PRE-EXISTING PSYCHIATRIC CONDITION
74. The panel confirmed a documented history or pre-existing:
·ICD11 code 6A73 Mixed depressive and anxiety disorder
·ICD11 code 6B20 post-traumatic stress disorder
75. Posttraumatic stress disorder and Mixed anxiety with depressive disorder was first found at Bankstown hospital and confirmed in administrative documents in June 2016.
76. The panel did not find a pre-existing history of Alcohol dependence prior to the motor accident in 2020. The panel did find evidence of concern from nursing staff in 2012 and a prior episode of excessive alcohol abuse in the context of a self-harm threat in 2015. The first medical practitioner to diagnosis an alcohol use disorder was Dr Chow IME in 2021. The panel confirmed the diagnosis of ICD11 code 6C40.20 Alcohol dependence with current use and continuous at the time of this re-examination. The claimant showed a half-filled small bottle of brown coloured liquid that she identified as an alcoholic beverage. She confirmed she had drunk alcohol in the morning prior to the assessment. The claimant reported she drank alcohol to reduce her anxiety, depression and re-experiencing of the motor accident.
CURRENT DIAGNOSIS
77. The panel re-considered the current diagnosis of the claimant at the time of the re-examination.
78. The current diagnosis confirmed by the panel is:
(a)Exacerbation of ICD11 code 6A73 Mixed depressive and anxiety disorder
(b)Exacerbation of ICD11 code 6B20 post-traumatic stress disorder
(c)Onset of ICD11 code 6C40.20 Alcohol dependence with current use and is continuous
79. The panel noted that the claimant also had a ICD11 MG30.0 Chronic primary pain condition. As explained in Guideline 6.215 the PIRS must not be used to measure impairment due to somatoform disorders or pain.

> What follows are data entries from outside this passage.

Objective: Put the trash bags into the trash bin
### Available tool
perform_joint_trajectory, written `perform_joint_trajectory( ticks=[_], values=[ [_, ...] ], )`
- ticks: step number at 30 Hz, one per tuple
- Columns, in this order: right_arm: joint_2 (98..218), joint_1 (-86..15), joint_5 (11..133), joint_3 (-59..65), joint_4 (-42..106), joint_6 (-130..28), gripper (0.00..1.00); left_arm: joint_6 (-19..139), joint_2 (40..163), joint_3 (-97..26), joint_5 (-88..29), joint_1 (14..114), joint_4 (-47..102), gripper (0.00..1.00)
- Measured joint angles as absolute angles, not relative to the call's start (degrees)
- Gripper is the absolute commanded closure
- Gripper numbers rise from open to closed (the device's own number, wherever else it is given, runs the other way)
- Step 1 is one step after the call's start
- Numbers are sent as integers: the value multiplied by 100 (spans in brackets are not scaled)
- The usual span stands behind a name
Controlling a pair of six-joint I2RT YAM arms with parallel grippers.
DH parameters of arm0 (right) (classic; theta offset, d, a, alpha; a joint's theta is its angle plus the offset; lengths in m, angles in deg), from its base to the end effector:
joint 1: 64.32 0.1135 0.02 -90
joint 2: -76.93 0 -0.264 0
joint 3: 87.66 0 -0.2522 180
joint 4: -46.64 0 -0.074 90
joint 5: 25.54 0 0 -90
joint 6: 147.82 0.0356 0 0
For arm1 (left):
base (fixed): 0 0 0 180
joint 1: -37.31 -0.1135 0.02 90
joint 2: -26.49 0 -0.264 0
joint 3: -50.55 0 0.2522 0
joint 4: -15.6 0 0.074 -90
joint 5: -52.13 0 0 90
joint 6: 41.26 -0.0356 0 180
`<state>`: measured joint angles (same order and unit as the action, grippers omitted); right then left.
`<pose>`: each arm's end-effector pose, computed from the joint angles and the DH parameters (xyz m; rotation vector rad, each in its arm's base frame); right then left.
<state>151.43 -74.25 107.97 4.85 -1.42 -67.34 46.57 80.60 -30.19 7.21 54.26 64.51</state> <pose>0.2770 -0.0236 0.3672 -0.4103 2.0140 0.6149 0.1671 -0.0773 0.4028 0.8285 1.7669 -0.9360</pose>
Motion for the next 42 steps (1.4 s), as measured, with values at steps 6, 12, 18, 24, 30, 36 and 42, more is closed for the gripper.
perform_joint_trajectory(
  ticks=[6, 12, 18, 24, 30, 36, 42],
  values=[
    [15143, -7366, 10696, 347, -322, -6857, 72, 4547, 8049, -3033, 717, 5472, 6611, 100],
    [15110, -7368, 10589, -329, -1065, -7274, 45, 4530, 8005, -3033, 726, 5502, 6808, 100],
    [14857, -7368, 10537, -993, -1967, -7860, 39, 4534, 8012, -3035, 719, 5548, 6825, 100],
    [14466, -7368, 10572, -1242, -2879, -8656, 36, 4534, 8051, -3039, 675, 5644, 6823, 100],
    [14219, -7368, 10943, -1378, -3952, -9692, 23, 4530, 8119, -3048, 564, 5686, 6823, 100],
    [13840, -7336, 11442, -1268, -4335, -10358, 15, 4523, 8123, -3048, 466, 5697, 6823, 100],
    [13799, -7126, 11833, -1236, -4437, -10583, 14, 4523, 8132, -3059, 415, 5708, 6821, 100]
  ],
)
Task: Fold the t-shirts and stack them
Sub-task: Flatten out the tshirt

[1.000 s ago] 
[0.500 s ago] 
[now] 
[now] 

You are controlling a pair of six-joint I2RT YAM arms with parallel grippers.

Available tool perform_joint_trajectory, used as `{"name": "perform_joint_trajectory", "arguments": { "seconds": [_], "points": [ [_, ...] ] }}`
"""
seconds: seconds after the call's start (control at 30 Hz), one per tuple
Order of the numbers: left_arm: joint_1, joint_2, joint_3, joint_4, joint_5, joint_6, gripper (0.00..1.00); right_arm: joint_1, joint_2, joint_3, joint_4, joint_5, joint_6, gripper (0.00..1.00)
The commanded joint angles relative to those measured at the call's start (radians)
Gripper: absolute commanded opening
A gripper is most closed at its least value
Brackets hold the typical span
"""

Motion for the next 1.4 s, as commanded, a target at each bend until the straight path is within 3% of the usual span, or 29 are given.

80. The diagnosis of chronic primary pain incorporates the loss of adaptation, social functioning and work capacity. It best defines the observation made by Dr Low at point 8 in his report.
IMPAIRMENT ASSESSMENT
FUNCTIONING BEFORE THE MOTOR ACCIDENT
SELFCARE AND PERSONAL HYGIENE
81. THE CLAIMANT WAS INDEPENDENT IN HER CAPACITY TO FUNCTION. SHE WAS ABLE TO PURCHASE, CARRY AND ORGANISE A LARGE GROCERY SHOP ALONE. SHE WAS ABLE TO MANAGE HER HOME CLEANING, WASHING, AND COOKING ALONE. SHE WAS ABLE TO MAINTAIN HER OWN MEDICAL CARE ALONE.
82. IT IS THE CLINICAL JUDGMENT OF THE MEDICAL MEMBERS OF THE PANEL THAT BEFORE THE MOTOR ACCIDENT THE CLAIMANT’S CLASS OF FUNCTIONING WAS CLASS 1.
SOCIAL AND RECREATIONAL ACTIVITIES
83. THE CLAIMANT WOULD FREQUENTLY SPEND TIME AND PLAY WITH HER CHILDREN. SHE WOULD SHARE CAKES AND HAVE CELEBRATIONS WITH HER CHILDREN AT SPECIAL TIMES IN THE YEAR AND ON THE DAY OF THEIR BIRTHDAYS.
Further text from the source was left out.